__WHAT TO DO__. Lines with the word "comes": copy all of them from the entries below.

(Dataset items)
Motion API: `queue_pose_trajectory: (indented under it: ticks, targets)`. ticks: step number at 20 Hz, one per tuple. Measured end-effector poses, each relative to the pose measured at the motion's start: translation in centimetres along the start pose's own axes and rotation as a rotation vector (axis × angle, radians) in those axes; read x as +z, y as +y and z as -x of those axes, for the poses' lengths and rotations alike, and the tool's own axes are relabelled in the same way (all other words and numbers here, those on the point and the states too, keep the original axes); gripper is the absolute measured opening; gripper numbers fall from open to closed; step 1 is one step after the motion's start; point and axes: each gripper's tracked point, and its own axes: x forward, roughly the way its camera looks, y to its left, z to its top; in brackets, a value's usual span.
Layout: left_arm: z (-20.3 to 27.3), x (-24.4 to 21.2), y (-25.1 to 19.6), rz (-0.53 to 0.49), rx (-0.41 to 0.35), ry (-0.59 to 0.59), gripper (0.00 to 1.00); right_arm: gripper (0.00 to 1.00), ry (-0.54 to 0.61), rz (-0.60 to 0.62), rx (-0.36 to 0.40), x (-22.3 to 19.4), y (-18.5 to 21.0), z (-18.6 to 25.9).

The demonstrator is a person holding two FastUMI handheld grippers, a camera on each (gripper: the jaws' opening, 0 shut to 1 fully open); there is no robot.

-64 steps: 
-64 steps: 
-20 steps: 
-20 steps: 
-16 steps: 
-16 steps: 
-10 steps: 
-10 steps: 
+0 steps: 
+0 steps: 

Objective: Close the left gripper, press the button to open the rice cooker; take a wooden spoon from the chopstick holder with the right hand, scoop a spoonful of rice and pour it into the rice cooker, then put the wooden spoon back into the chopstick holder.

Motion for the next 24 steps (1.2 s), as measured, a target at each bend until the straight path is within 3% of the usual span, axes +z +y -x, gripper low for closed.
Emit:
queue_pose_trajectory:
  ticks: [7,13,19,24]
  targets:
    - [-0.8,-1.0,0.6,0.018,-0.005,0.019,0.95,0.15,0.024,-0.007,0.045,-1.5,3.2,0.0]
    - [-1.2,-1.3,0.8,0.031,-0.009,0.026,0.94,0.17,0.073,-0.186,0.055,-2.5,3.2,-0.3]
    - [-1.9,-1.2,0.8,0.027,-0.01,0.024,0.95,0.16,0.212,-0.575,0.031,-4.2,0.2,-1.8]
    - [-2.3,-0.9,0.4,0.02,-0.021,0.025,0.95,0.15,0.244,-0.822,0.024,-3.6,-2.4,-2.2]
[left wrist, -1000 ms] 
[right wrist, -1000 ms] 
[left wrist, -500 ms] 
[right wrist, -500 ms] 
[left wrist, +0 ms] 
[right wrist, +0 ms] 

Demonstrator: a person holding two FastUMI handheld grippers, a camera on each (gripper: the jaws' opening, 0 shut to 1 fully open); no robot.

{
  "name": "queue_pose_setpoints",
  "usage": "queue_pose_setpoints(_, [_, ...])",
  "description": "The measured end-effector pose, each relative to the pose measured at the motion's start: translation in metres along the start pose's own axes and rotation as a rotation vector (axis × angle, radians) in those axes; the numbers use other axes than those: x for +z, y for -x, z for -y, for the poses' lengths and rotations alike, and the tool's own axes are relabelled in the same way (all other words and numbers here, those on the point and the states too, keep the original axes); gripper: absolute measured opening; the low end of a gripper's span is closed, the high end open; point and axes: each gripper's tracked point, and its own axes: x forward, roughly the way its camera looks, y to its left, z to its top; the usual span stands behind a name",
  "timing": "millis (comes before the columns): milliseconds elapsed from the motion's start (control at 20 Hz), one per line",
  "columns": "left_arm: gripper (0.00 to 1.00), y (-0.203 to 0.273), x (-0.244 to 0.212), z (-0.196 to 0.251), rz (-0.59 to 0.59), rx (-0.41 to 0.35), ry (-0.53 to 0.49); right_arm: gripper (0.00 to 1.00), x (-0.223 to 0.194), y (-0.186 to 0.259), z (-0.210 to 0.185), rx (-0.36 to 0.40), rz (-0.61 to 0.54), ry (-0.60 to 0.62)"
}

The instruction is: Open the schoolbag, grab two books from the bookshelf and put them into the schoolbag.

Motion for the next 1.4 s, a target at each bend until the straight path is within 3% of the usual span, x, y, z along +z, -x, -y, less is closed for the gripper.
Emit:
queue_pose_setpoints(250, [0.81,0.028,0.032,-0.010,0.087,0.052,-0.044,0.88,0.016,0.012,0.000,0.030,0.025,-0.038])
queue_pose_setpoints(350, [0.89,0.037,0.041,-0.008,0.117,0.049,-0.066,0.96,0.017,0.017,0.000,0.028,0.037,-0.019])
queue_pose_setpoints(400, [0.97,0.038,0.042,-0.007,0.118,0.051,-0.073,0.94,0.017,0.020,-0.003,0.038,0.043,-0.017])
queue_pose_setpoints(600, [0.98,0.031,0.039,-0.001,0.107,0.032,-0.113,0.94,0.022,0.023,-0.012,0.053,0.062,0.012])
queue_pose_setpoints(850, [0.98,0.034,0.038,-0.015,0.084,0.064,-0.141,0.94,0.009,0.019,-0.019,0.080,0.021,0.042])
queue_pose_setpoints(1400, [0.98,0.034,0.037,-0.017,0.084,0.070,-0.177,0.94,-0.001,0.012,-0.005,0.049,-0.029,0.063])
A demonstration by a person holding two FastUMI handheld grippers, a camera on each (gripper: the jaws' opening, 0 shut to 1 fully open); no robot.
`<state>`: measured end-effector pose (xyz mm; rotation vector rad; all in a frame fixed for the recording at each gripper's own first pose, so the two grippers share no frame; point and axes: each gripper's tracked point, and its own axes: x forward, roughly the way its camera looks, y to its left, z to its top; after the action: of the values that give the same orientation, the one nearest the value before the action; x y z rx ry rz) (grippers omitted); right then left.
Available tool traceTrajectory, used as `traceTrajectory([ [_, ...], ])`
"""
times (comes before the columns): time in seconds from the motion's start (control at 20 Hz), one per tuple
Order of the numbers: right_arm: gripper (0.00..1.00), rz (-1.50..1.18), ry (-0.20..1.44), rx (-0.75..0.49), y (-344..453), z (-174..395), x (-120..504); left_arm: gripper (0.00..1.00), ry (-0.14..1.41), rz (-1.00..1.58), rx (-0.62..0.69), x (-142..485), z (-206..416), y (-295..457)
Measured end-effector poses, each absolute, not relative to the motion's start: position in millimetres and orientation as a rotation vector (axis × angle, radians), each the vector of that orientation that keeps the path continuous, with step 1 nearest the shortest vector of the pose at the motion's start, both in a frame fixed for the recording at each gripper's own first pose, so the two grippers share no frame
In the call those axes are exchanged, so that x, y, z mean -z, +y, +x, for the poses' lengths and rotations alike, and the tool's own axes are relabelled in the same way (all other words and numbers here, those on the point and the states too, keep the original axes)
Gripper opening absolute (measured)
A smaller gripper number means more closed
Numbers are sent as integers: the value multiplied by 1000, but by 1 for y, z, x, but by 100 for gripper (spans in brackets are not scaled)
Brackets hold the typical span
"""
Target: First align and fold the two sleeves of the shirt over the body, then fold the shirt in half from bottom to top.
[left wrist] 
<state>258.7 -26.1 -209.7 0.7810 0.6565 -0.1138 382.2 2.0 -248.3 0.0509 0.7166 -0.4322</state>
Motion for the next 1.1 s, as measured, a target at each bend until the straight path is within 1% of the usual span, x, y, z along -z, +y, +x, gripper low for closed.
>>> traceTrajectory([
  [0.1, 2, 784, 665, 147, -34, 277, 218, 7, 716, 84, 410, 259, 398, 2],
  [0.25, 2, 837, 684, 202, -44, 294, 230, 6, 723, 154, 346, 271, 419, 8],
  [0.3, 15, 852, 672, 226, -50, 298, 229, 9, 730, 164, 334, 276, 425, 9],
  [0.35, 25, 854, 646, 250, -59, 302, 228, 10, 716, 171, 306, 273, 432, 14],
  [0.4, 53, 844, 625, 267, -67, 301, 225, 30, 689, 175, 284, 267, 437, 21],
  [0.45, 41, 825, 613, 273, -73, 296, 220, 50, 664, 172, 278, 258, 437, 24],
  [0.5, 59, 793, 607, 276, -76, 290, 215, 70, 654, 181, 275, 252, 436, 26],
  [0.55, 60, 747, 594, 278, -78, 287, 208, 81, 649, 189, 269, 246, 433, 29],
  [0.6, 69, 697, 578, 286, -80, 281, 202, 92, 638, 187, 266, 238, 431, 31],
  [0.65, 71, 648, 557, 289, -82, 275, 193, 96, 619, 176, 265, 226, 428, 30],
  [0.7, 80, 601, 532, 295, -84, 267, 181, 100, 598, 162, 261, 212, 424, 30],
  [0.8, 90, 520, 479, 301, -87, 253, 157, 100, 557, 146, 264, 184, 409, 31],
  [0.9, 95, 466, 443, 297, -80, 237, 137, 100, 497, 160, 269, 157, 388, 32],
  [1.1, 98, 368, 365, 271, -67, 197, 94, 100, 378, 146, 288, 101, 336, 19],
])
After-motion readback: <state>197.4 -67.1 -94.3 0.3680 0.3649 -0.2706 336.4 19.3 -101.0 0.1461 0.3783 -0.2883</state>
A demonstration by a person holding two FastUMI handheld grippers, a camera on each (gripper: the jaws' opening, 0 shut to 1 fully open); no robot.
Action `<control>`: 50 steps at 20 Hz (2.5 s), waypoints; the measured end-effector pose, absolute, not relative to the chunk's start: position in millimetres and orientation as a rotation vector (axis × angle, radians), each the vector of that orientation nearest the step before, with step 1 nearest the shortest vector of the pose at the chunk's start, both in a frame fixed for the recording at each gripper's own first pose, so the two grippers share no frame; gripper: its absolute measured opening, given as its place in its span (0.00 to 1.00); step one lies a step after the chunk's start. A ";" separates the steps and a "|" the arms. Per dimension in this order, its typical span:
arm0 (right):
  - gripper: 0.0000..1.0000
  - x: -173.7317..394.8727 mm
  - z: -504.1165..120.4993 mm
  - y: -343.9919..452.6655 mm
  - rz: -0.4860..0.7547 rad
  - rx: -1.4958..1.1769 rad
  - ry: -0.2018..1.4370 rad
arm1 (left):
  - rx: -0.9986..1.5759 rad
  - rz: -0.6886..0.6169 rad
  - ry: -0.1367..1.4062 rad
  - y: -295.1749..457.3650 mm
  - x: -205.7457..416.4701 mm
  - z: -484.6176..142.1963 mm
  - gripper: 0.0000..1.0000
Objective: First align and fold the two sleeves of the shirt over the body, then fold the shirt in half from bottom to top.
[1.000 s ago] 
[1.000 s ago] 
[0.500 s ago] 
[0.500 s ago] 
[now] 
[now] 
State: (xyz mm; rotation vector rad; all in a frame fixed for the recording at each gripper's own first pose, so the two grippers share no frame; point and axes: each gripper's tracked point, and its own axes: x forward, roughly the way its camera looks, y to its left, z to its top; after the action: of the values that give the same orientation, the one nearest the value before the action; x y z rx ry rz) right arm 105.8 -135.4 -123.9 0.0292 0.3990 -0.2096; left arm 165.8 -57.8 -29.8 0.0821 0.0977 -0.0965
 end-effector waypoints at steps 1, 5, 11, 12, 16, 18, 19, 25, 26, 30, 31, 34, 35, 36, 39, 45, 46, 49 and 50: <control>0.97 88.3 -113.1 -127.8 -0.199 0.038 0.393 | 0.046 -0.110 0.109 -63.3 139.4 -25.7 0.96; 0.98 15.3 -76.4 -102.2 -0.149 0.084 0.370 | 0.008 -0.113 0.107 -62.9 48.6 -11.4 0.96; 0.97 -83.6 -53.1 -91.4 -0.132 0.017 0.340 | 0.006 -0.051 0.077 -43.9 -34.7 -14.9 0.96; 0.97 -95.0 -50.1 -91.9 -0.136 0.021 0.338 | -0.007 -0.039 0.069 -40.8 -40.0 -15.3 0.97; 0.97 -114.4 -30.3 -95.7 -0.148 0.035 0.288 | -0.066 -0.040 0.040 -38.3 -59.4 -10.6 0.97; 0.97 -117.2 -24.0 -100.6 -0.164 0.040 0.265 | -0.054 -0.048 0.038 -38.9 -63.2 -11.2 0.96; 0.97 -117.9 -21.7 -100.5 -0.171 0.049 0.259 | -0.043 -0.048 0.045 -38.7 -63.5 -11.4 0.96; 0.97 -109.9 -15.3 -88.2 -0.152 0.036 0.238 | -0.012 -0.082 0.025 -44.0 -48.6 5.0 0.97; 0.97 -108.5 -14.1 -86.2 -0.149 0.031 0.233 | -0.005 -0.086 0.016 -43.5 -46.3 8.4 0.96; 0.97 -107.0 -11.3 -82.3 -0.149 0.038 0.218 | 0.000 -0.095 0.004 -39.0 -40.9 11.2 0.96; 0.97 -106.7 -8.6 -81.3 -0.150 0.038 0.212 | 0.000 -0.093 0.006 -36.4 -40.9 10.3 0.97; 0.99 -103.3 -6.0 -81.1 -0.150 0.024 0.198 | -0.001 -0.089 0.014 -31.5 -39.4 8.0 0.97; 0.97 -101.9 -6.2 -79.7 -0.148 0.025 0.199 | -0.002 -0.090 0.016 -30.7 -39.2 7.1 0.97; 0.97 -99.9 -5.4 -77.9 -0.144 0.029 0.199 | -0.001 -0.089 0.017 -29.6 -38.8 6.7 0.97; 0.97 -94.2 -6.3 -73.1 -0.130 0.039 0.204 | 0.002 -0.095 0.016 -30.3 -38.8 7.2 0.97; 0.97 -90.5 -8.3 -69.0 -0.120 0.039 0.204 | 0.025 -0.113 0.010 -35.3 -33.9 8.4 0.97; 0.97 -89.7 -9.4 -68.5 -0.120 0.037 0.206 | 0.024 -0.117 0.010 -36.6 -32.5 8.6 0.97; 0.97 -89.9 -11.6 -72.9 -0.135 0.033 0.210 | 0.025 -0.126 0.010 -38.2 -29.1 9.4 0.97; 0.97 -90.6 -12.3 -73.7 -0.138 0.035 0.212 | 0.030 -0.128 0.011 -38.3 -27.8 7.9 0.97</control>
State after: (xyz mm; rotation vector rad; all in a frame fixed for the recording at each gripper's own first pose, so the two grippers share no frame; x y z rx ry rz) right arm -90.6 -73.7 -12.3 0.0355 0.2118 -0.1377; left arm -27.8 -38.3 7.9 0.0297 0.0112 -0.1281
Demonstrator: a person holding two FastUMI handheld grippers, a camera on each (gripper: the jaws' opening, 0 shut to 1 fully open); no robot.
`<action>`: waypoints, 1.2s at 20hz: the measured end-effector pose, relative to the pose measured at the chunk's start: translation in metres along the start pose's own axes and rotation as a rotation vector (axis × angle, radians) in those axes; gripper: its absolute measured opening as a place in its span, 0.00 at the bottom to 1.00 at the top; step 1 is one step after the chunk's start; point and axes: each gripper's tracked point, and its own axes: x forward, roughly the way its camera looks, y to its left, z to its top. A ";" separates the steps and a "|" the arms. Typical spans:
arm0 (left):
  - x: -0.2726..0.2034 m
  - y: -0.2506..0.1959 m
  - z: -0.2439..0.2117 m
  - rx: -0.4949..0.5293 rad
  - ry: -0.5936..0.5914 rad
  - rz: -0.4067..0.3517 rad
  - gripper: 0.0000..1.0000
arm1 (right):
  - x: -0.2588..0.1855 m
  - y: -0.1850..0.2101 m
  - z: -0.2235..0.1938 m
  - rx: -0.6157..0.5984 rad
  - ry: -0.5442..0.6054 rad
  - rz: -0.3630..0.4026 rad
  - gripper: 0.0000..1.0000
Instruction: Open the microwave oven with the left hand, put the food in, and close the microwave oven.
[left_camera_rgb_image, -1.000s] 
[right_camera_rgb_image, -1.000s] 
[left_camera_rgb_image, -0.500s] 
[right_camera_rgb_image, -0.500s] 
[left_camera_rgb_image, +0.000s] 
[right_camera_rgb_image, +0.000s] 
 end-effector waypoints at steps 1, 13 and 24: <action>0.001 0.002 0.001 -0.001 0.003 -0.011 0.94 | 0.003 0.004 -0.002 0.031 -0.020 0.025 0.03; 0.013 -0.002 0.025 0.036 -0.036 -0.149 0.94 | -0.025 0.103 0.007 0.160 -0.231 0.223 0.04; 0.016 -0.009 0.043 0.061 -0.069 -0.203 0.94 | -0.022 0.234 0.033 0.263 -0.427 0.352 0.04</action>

__OUTPUT OF THE TASK__.
  "timing": "millis (comes before the columns): milliseconds elapsed from the motion's start (control at 20 Hz), one per line",
times (comes before the columns): time in seconds from the motion's start (control at 20 Hz), one per tuple

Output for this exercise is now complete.